Help, how to optimize the knowledge base retrieval speed without compromising query result accuracy

:bullseye: What I Need Help With

[The Dify version used is 1.9.1. When retrieving knowledge base in Chatflow, no matter how I optimize, the retrieval time remains above 8 seconds.
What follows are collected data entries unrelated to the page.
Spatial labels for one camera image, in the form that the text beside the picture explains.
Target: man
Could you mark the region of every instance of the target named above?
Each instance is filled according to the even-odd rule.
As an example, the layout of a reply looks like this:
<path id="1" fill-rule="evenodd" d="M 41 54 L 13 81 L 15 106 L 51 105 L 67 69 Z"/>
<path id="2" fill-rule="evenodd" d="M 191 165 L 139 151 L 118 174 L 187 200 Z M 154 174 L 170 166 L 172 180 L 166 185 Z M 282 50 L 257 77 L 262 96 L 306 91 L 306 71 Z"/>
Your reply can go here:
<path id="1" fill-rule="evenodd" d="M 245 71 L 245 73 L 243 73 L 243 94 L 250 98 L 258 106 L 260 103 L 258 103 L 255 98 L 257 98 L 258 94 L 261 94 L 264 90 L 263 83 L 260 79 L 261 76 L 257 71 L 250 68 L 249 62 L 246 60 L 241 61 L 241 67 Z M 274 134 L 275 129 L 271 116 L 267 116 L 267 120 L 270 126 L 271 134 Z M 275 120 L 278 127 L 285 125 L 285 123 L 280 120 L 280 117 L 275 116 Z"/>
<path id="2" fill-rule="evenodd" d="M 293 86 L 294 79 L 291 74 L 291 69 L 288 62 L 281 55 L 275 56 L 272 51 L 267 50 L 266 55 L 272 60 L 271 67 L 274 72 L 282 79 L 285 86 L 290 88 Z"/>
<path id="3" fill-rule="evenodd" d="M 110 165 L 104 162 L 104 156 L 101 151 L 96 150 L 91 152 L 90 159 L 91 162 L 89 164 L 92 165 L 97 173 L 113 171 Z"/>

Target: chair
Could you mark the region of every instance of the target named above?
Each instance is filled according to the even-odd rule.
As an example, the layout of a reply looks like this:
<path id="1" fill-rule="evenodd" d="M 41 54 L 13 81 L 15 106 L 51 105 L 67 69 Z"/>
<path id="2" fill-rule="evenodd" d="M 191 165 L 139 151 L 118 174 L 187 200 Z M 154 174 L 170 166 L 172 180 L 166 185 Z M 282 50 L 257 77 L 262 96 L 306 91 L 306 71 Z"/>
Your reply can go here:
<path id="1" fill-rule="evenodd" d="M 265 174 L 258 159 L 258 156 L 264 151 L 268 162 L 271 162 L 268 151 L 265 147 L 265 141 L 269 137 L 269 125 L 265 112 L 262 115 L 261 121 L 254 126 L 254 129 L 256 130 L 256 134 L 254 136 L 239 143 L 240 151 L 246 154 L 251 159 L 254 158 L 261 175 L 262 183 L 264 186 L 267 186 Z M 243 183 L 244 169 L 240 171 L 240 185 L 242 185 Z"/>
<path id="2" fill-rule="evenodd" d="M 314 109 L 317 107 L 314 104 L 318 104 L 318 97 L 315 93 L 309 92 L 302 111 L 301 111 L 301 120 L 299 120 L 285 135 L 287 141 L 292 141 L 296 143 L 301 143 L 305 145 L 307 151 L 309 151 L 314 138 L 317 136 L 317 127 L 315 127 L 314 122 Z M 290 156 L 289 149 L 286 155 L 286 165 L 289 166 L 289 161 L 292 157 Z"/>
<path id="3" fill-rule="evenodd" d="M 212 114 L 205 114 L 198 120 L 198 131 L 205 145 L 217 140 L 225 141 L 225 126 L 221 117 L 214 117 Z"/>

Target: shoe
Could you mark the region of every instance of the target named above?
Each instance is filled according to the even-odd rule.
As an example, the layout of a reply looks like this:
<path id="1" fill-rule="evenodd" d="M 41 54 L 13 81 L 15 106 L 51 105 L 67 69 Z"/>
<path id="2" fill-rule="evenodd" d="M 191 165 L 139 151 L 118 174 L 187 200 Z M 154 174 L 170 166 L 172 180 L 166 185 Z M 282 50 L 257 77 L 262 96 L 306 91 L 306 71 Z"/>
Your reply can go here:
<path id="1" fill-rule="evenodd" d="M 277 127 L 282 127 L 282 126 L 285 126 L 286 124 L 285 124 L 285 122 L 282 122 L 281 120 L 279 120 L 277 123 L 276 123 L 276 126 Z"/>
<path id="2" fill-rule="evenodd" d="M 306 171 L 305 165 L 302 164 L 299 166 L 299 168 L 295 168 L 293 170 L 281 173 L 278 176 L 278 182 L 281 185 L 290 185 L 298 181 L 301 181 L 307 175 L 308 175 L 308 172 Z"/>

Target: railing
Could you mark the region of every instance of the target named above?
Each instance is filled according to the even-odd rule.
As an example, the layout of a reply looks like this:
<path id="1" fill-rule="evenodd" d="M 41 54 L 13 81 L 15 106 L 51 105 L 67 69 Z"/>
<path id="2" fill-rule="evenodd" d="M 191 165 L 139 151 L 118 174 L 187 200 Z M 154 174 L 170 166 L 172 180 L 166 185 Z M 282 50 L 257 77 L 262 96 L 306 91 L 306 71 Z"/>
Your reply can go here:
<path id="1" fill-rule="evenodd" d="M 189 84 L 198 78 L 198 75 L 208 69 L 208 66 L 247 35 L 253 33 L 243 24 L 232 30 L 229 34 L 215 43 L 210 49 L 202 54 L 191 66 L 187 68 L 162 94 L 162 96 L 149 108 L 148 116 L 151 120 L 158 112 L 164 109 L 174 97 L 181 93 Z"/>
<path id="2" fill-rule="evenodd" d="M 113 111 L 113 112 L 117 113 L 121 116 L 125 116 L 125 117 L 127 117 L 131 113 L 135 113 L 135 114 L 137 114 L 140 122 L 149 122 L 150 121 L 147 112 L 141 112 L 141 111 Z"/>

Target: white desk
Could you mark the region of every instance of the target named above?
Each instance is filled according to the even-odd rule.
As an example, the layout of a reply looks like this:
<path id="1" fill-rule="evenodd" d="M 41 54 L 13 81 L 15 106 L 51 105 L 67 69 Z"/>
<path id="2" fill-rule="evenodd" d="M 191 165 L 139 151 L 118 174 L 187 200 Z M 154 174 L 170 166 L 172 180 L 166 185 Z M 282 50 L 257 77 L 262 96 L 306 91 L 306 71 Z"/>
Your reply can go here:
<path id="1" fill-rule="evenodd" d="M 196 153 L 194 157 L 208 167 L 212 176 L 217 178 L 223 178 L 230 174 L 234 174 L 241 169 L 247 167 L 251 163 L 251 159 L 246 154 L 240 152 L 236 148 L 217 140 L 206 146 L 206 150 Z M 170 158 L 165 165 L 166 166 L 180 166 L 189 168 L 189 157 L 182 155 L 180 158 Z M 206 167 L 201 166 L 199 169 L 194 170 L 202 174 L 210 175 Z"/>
The optimizations I’ve tried include:

  • Simplifying documents;
  • Breaking down documents into smaller ones based on major headings, adding metadata to the knowledge base, and using metadata filtering during retrieval to narrow the query scope;
  • Adding WORKER_CONCURRENCY=10 to .env and restarting, but the concurrency setting did not take effect; modifying the command parameter of the worker service in docker-compose.yaml to add --concurrency=10 and --queues=knowledge_base,document, but the concurrency still did not change (finally succeeded in setting it to 10 via .env’s CELERY_WORKER_AMOUNT, but the single retrieval task time did not decrease);
  • Adjusting Weaviate’s environment variables in docker-compose.yaml (LIMIT_RESOURCES_MEMORY=2G/4G, HNSW_EF=50/100, HNSW_EF_CONSTRUCTION=200/300);
  • Restarting the Weaviate service multiple times and forcibly rebuilding all knowledge base indexes via command line;
  • Verifying Weaviate resource usage (CPU/memory both under 90%), but retrieval speed showed no improvement;
  • Adjusting Top-K to 2 (not down to 1) in the Chatflow retrieval node and disabling Rerank re-ranking;
  • Disabling hybrid retrieval and switching to pure vector retrieval.]